Reminder – The WHY for suggestions
On the suggestion line, you may see a 📚. Clicking it will show the source of the recommendation and why. Remember the more positive impact (by number of studies reporting the same), the greater the confidence shown. It is the confidence that it will shift in the desired direction. It is not which works better.
Putting Suggestions Together
With much bigger lists of bacteria, we also run the risk of more complexity and contrary suggestions [for example, bifidobacterium longum bb536 (probiotics) was a take, but bifidobacterium longum (probiotics) was an avoid]. I find myself giving the 12%ile and Long COVID Suggestions the greatest credence. It has some interesting
What seems to be reoccurring – make sure you look up dosages where available. Start low and work up to the maximum dosages used in clinical trials (after consulting with your medical professional)

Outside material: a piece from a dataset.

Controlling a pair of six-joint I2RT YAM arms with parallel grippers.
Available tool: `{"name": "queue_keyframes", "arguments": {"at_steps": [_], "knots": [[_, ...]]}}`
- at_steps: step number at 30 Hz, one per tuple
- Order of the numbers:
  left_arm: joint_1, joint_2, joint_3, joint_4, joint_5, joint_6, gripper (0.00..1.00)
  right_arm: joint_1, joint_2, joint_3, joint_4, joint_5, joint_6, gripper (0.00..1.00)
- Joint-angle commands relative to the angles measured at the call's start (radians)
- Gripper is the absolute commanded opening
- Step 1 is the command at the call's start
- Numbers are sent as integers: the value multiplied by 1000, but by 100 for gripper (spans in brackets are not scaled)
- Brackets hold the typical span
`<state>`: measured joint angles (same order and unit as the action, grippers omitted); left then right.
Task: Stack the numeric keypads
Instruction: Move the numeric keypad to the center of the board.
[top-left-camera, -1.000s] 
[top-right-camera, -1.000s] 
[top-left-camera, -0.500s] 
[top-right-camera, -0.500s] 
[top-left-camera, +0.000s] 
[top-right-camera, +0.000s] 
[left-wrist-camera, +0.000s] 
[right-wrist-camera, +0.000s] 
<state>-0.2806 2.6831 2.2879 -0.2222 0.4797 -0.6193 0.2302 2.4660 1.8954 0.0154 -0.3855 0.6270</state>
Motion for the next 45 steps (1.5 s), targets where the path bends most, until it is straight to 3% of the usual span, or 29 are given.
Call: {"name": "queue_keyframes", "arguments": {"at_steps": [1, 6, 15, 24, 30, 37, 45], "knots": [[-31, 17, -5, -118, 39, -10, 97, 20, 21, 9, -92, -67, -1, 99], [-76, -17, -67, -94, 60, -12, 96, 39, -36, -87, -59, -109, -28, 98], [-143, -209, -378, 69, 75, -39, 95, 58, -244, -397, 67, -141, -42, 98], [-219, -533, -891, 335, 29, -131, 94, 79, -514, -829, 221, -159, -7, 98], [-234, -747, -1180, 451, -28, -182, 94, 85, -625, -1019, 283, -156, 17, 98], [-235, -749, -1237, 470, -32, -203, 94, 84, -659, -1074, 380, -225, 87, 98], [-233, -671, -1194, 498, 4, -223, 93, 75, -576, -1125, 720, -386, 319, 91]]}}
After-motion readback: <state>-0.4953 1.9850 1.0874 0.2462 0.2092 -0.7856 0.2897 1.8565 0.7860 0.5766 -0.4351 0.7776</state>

My read of the data is to avoid all Lactobacillus and Bifidobacterium probiotics. You have above the median amounts of both of them 85%ile and 66%ile respectively – you do not need more, in fact, they likely contribute to the dysfunction! Miyarisan, Prescript Assist (or Equilibrium), aor / probiotic-3 and Sun Wave Pharma/Bio Sun Instant appears to be the best retail candidates for probiotics.

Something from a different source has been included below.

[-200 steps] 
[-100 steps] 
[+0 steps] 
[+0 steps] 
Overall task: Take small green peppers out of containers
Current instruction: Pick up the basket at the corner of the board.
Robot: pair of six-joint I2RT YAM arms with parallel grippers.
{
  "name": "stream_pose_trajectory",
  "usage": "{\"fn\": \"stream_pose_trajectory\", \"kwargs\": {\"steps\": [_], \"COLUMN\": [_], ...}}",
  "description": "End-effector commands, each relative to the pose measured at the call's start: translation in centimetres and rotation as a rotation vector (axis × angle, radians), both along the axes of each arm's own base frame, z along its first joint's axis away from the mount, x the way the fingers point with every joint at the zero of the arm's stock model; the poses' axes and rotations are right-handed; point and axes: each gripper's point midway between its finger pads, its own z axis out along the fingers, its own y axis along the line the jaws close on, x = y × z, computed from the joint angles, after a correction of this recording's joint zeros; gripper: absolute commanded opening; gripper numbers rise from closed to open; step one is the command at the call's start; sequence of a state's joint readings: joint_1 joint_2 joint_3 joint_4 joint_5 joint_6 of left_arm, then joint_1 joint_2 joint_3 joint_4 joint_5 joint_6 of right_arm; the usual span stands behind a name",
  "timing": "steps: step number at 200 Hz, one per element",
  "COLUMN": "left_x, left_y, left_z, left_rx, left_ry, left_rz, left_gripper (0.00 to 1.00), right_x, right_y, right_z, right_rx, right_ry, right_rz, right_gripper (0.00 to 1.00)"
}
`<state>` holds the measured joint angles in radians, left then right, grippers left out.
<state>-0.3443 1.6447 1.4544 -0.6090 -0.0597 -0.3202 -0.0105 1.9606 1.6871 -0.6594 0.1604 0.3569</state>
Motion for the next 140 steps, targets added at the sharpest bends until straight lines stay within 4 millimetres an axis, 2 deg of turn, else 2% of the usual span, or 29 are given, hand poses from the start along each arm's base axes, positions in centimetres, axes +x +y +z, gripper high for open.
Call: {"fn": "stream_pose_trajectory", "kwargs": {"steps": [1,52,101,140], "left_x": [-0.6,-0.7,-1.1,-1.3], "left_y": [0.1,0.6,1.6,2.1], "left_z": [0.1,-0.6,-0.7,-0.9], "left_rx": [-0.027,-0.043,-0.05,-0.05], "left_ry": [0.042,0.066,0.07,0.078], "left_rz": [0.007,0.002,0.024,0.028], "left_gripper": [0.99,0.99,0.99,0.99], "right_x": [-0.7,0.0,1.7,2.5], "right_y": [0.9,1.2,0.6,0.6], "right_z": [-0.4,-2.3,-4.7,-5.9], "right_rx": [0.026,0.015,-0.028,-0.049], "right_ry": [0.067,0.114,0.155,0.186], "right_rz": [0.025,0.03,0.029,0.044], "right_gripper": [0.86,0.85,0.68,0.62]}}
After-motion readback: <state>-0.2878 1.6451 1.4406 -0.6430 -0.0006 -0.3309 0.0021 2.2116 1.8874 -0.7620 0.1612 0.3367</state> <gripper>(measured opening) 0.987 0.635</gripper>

This is a MODEL not a PROTOCOL
This is directed to people reading this post and saying “I will do what is described”. What is the difference? A Protocol comes from clinical experience and is a defined set of actions that are repeated for each patient. A model is a theoretical way to generate candidate actions that may help. This is not a model for Long COVID patients, it is a model for one person’s microbiome. Every Long COVID patient will have a different microbiome and thus different candidate actions. You can see this by looking at the next post on Long COVID microbiome.
An analogy, Long COVID can be compared to a headache. There are at least 17 types of headaches. You may need to see a dentist (tooth issues), or take a antihistamine (allergy) or take oxygen or …. Details drives the treatment.

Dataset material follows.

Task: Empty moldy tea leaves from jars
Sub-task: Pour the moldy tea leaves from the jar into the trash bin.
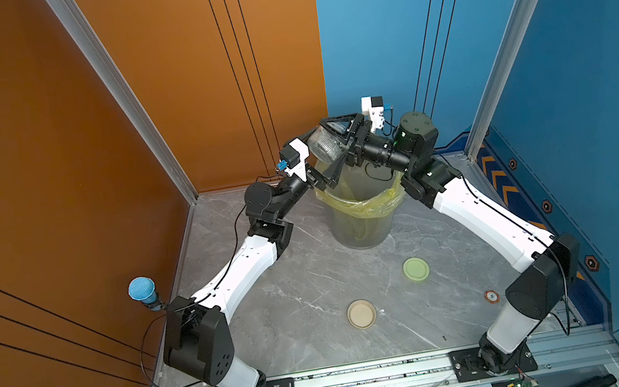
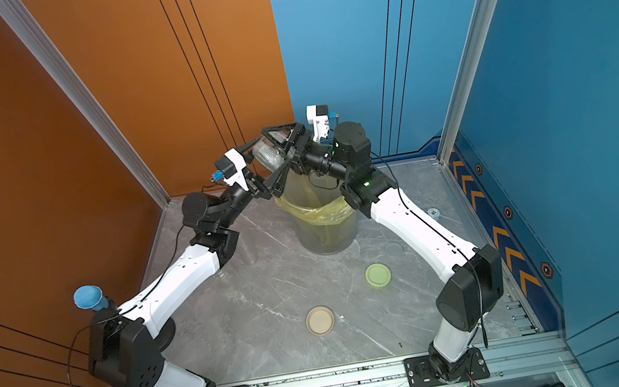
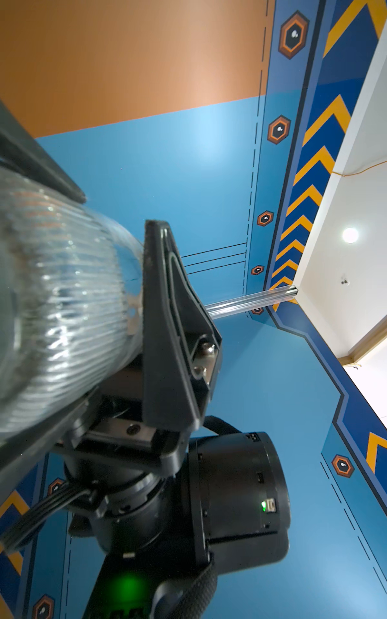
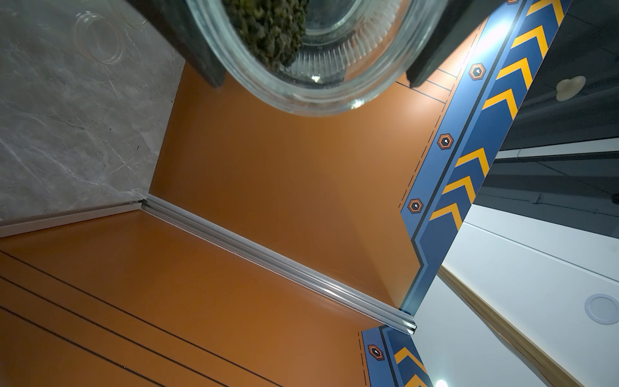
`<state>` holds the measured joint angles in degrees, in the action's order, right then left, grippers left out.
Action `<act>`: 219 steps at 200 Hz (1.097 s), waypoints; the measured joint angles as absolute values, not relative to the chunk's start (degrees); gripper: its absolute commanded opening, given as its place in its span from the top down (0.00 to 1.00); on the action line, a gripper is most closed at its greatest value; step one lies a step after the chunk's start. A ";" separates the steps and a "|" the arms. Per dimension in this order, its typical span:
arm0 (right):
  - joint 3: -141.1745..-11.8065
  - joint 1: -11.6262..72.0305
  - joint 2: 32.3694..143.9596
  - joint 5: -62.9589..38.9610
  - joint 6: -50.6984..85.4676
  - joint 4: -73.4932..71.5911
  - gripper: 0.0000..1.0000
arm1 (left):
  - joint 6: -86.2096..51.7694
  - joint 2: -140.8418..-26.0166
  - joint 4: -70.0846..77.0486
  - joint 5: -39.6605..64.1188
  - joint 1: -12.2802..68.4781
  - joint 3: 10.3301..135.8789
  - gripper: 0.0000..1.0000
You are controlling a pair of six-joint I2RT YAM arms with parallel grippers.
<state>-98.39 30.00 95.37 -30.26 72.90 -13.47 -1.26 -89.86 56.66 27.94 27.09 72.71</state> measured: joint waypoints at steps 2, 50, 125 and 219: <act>-98.39 30.00 95.37 -30.26 72.90 -13.47 0.62 | -1.23 -89.86 56.62 27.94 27.09 72.71 0.13; -98.39 30.00 95.37 -30.33 72.93 -13.47 0.62 | -0.67 -89.86 56.16 27.24 27.07 72.71 0.02; -98.39 29.95 95.37 -30.70 73.84 -13.72 0.62 | -0.45 -91.00 58.46 27.00 27.11 72.88 0.00; -98.37 29.56 95.37 -31.31 75.05 -13.87 0.63 | -2.46 -93.78 63.48 27.09 27.70 73.19 0.23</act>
<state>-98.37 29.56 95.37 -31.31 75.05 -13.87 -2.46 -93.78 63.48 27.09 27.70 73.19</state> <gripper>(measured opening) 0.807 0.826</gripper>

To help illustrate this, I have put the bacteria targeted from each of them below. You will note a lot is in common.
Female Prior Long COVID
Male This Post
Logical Treatment Options based on test results
Above you read about this user’s frustrations with the medical professionals. The root problem is that profession runs on encyclopedic knowledge (often photographic memory) that looks for a match and retrieves it as treatment. I term this as cook-book medicine. If there are no matches, then we typically see “deer in the headlights“, a deer with a MD.
Microbiome Prescription builds predictive modelling with a wide variety of suggestion options. Most of the options do not require a prescription, the user is in primary control. There is a full chain-of-evidence to the basis of the suggestions for people to review (yes, some people may need to upgrade their reading skills). The core facts are your microbiome.
Improvements can be objectively measured (instead of a vague “do you feel better”). Feeling better is important, but it should not be the sole criteria.
Questions and Answers
For many of these questions I went to the “See Impact..” with the specific sample.
Q:I’m currently on bovine Colostrum, is it ok to keep taking it?
A: Bovine Colostrum is not the database, the closest match is whey. It has no known impact – so you can assume it is safe.
Q:I’m eating boiled and cooled down potato every day as source of resistant starch. Is it ok?
A: Yes, That is actually the product that was used in most of the studies cited.
Q: Which nuts is best for my case (pistachio, hazelnut, cashew, brazillian nut, etc.)? I’ve been eating walnuts and almonds for several months.
A: I checked the types that we have data for:
Peanuts – no known impact — so you can assume it is safe.
Walnuts – positive impact
Generic nuts – no known impact — so you can assume it is safe.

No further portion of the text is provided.